Tres de los imputados tenían 16 años al momento de cometer el crimen. El caso fue encuadrado
en al figura del “homicidio en riña”. La víctima estaba bajo los efectos de drogas y alcohol. ras un largo debate, el Tribunal Penal de Eldorado condenó a tres años de prisión en suspenso a un joven, mientras que tres menores de edad fueron encontrados culpables del mismo delito, pero fueron puestos a disposición de un juez Correccional y de Menores.
El juicio oral y público comenzó el miércoles a la mañana y finalizó alrededor de las 22.30 con la lectura de la sentencia que dejó más satisfechos a los abogados defensores que al fiscal Diego Barrandeguy.
Es que tanto la defensora oficial Nuria Allou como los abogados Carlos Kozik, Lucas Candia y Orlando Gil Navarro, criticaron con dureza la tarea de la Policía y de la jueza de Instrucción María Teresa Ramos, quien encuadró el caso como un “homicidio simple”, que prevé penas de ocho a 25 años.
Los defensores fueron coincidentes al pedir que sus defendidos fueran absueltos o eventualmente condenados por el delito de “homicidio en riña”, que tiene una pena sensiblemente menor. El fiscal Barrandeguy había pedido diez años de prisión para el único mayor, de apellido Espíndola, y que se declarara responsables del hecho también a los otros tres adolescentes.
El crimen por el cual fueron juzgados los jóvenes ocurrió alrededor de las 23.00 del 6 de diciembre de 2003 en la plazoleta San Martín, ubicada en el Kilómetro 2 de Eldorado.
Allí, los imputados se habían reunido para beber vino con Coca Cola y charlar mientras veían ensayar a una comparsa que se preparaba para los carnavales.
En esas circunstancias llegó a lugar la víctima, Néstor Fernando Rosso Rivero, alias “El porteño”, quien también se encontraba alcoholizado y bajo los efectos de drogas.
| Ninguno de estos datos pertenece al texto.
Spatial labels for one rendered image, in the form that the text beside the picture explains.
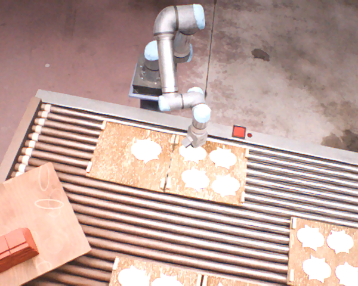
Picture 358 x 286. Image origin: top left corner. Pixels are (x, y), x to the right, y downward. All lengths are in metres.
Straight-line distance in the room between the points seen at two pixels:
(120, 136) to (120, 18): 2.18
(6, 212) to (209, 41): 2.73
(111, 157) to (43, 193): 0.41
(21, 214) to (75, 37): 2.42
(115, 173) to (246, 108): 1.79
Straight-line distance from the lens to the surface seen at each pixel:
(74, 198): 2.03
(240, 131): 2.25
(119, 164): 2.07
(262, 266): 1.99
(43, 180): 1.97
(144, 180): 2.02
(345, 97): 4.02
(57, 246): 1.84
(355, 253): 2.18
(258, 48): 4.06
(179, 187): 2.02
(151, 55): 2.18
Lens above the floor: 2.78
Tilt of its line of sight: 60 degrees down
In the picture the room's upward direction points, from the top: 11 degrees clockwise
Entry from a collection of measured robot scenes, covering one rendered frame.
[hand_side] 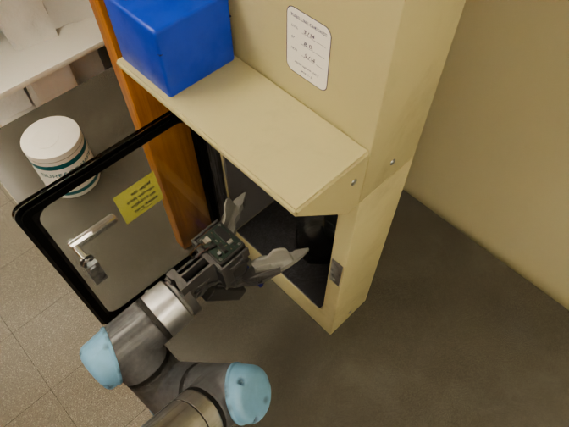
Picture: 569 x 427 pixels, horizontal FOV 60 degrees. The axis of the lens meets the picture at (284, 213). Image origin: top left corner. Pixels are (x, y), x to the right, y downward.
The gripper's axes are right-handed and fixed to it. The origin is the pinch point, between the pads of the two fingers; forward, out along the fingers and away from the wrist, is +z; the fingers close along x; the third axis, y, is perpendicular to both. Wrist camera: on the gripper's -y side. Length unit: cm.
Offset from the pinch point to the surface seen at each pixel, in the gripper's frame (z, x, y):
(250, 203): 4.8, 14.5, -15.8
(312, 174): -4.1, -11.8, 28.7
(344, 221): 1.9, -12.2, 12.3
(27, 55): -2, 112, -30
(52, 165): -19, 53, -15
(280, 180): -6.9, -10.1, 28.9
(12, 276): -55, 117, -119
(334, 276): 0.8, -12.5, -3.9
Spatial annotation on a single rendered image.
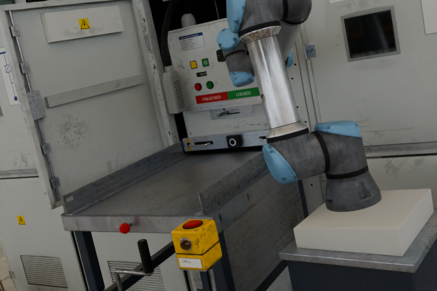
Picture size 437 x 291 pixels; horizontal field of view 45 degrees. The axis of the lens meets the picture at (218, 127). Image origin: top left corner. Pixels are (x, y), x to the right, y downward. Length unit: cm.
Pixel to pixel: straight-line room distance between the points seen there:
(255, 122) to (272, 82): 79
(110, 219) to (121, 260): 107
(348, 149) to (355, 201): 14
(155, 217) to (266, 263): 43
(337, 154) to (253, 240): 46
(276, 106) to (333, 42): 59
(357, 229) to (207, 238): 36
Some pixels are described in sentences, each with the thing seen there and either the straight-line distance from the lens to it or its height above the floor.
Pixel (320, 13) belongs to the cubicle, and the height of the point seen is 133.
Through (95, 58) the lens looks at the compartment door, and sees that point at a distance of 221.
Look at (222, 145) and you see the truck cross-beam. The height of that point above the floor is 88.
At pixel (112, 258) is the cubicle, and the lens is 285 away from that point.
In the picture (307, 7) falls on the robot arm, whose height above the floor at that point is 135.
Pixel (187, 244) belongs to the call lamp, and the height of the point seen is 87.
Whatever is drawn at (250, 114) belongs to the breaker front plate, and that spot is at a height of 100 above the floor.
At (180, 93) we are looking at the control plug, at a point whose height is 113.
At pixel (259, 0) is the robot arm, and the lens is 141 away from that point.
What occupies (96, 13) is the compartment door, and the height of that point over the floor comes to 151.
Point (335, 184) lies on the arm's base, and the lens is 146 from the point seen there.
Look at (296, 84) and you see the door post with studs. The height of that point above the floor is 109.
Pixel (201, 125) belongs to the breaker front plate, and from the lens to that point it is 230.
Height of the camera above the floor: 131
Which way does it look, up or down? 9 degrees down
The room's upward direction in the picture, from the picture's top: 12 degrees counter-clockwise
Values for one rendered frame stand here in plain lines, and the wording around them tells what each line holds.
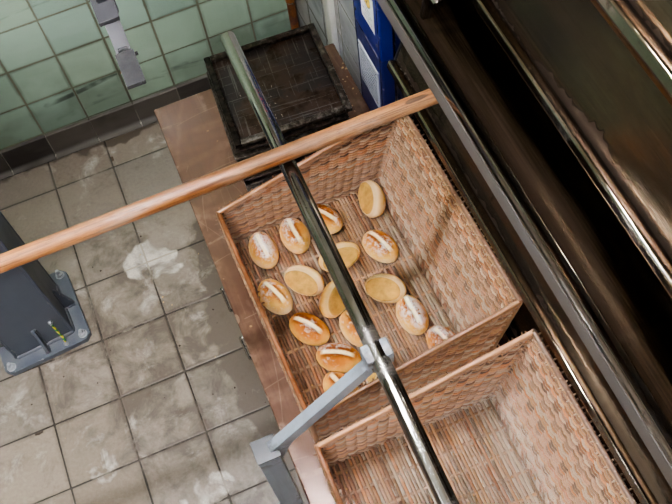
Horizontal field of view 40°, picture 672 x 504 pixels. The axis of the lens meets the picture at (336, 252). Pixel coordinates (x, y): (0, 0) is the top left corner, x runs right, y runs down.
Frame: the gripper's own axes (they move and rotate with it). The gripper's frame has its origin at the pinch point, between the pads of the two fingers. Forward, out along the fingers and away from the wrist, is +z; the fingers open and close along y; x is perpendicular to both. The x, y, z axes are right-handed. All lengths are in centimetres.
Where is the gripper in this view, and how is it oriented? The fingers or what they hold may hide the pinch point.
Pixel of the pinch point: (121, 49)
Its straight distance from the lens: 140.5
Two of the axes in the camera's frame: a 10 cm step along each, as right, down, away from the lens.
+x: -9.2, 3.7, -1.1
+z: 3.8, 7.9, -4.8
El muchacho comenzó a molestar al grupo tirando patadas voladoras y puñetazos.
Fuentes judiciales dijeron que los imputados le pidieron varias veces que dejara de molestarlos, pero como Rosso Rivero continuaba con su actitud hostil, decidieron retirarse de la plazoleta.
Cuando el grupo se dispersaba, la víctima le pegó un puñetazo en el abdomen a uno de los menores, apodado “Baby”, lo cual generó la reacción de sus amigos.
El grupo atacó con violencia a Rosso Rivero, que cayó al piso producto de las trompadas, puñetazos y un fuerte golpe con un pedazo de madera que uno de los jóvenes había arrancado de un banco.
“El porteño” quedó inconsciente en el lugar hasta que fue llevado al Hospital Samic y de allí derivado al Hospital “Doctor Ramón Madariaga”, donde se produjo su deceso al día siguiente a raíz de una fractura de cráneo y contusión cerebral.

Inspección ocular

El lunes a la noche el Tribunal Penal de Eldorado fue hasta la plazoleta donde ocurrió el homicidio. Los camaristas querían conocer la iluminación que existe en el lugar y si los testigos podían observar algunos detalles que revelaron durante la instrucción de la causa.
Las partes observaron que existen varias farolas en el lugar y que existe una buena visibilidad en horario nocturno, señalaron fuentes judiciales.
Este fue otro de los elementos claves en el juicio, sobre todo para determinar la responsabilidad de los cuatro imputados en el homicidio.
El miércoles, a lo largo de toda la jornada declararon cinco testigos, de los cuales sólo dos habían observado lo que sucedió esa noche en la plaza del Kilómetro 2, muy cerca de los complejos habitacionales.